第1章:末期と告げられて

 深い青に染まる空を見上げながら、私、花宮あかりは、一つの重苦しい現実と対峙していた。

 研究所の静寂を打ち破るように、医師の声が私の人生を侵した。

「あかりさん、残念ながら、すい臓がんのステージ4、末期です」

 彼の言葉は、淡々としていながらも、私の心の奥底に深く突き刺さった。

 私はこれまで目の前のデータや研究結果には、いつも冷静な分析を下してきた。

 しかし、今回ばかりは、その数値が私自身の命と直結しており、それをどう捉えていいのか、冷静さを失いそうになった。

 これから私が自らを客観視することで、病と向き合った日々を綴る。

 余命宣告を受け、初めの数週間は私自身も混乱していた。

 それは私がクローンを作り出し生命誕生の謎に迫る中で避けて通れないものだったのかもしれない。

 多忙を極める中、健康を脅かすサインを見逃していたことを悔やみながらも、すい臓がんという重い病魔と闘わざるを得ない状況に立たされた現実を直視する。

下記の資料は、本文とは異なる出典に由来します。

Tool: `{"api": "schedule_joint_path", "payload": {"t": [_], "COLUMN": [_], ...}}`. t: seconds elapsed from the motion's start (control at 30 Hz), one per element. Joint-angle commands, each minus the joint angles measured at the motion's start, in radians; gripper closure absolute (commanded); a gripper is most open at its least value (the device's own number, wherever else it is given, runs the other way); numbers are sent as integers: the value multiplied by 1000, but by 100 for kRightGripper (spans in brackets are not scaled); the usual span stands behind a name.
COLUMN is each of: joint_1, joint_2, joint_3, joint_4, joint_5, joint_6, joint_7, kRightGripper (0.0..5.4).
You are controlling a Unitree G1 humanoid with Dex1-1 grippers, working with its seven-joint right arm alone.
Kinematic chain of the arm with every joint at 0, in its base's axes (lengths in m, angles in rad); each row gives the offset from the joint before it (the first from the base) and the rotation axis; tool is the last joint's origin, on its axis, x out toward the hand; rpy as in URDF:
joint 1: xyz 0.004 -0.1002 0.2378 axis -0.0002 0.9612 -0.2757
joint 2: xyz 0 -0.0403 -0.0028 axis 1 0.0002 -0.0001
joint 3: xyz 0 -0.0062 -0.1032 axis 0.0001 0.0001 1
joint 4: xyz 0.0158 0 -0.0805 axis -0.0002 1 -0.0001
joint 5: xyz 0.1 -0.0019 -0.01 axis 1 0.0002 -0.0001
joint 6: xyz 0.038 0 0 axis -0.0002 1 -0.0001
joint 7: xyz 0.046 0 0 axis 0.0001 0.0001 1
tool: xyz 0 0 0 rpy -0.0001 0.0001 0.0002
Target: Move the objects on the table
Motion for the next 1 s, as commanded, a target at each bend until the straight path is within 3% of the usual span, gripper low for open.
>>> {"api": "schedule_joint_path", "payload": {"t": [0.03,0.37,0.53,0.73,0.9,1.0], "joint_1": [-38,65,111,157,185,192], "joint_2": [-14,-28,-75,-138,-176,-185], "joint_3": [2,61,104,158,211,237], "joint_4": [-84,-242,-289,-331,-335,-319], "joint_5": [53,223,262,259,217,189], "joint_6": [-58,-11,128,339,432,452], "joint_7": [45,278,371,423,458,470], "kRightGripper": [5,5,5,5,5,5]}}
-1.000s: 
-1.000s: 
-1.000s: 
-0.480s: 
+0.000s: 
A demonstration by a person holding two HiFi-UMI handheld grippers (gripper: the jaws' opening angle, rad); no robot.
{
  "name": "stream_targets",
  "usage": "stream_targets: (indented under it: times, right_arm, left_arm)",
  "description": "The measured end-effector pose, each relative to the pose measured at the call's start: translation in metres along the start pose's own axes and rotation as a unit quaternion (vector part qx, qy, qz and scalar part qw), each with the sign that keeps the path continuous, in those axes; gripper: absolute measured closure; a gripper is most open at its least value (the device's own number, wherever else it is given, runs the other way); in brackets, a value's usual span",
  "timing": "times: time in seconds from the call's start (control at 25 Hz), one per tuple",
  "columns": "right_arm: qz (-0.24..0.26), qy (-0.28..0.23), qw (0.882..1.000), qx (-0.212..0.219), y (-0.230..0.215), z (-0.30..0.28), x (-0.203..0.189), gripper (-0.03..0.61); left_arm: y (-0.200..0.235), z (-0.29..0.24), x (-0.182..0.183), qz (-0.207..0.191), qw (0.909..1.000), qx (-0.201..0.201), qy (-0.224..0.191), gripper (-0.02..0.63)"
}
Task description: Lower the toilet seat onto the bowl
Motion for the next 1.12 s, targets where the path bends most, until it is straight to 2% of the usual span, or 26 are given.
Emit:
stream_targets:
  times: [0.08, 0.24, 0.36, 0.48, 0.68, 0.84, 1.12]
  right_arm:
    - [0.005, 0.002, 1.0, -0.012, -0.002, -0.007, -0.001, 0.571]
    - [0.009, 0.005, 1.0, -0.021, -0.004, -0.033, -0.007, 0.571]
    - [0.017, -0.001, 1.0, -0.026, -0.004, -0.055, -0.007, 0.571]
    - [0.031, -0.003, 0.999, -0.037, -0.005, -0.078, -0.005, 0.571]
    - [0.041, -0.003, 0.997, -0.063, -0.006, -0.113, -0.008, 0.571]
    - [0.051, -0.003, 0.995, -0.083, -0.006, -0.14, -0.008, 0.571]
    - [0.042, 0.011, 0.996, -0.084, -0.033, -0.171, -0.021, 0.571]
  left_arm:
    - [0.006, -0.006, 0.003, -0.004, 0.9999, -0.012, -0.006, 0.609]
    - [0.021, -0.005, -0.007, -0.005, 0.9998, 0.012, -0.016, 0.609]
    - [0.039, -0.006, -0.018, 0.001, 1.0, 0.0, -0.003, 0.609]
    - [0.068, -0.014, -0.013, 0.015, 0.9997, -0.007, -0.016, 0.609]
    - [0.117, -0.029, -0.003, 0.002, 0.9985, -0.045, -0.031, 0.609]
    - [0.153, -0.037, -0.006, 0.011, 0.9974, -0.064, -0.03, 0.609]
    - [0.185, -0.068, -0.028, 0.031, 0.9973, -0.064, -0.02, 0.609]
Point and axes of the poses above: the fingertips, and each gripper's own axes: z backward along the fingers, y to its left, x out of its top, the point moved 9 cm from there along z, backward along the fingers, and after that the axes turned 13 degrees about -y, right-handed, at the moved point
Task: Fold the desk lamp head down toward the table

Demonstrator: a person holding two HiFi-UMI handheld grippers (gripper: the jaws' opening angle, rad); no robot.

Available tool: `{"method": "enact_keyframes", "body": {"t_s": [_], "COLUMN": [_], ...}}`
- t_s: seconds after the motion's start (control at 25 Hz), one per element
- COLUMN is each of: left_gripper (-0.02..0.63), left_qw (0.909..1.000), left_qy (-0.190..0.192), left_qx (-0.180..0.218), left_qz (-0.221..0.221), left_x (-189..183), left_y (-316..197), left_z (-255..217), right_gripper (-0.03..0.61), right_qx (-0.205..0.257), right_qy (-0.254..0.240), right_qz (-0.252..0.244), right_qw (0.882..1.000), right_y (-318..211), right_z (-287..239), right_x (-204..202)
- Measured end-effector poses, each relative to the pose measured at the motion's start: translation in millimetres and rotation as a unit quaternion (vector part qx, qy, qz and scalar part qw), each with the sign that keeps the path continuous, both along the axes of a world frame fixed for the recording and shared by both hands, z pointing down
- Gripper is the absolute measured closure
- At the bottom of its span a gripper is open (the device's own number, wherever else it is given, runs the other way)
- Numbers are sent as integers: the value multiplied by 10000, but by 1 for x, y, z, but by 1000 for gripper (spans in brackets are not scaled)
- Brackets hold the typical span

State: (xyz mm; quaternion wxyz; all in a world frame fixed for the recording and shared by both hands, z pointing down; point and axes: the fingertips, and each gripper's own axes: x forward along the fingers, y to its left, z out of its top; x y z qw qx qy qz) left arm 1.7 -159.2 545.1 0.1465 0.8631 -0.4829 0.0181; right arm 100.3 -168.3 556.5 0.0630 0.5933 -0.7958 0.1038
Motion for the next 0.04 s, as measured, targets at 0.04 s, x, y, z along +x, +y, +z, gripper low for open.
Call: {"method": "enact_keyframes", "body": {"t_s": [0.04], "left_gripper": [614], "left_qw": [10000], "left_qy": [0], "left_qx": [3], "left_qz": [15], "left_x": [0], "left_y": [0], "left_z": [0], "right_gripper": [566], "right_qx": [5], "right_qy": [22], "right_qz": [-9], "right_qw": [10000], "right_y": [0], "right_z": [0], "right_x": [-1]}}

 これまでは他人の命を救うための研究に命を注いでいたが、今は自分の命が尽きるカウントダウンが始まってしまったのだ。

 診断を受けたその日から、自分の意識のデジタル化とクローンというもう一つの「私」への概念に、私は新たな意味を見出そうとし始めた。

 彼らは未だに私の知識、私の思い出、私の理想を共有している。

 でも、今私が抱えているこの終末という現実は、彼らには当てはまらない。

 これまで私は、科学の進歩が必ずしも倫理的な問題に答えを与えるとは限らないことを理解していたが、今やその真実が自身の身に降りかかっている。

 ここでは余命宣告が私自身の精神にもたらした影響と、残された時間をどのように生きるかについての私の思索を明かしたい。

 病の確定から少し落ち着いた頃、私は今までの自分とこれからの自分の対話を始める。対話とは言っても、これは内省という名の孤独な対話だ。私自身が科学者として生きてきたこと、そしてこれから何を遺せるのか。

 私のクローン(あかりC)やデジタル意識(あかりP)とは、果たして私の延長線上にあるのか、それとも全く新しい生命体なのか。 私の存在が肉体を超越する日、私の意識はどこに行くのだろう?

 私が確実に知っていることは、この不確かな未来への恐怖と共に、死という確実な運命を迎える準備をしていかなければならないということだけだ。そして、ここからが私の物語の始まりである。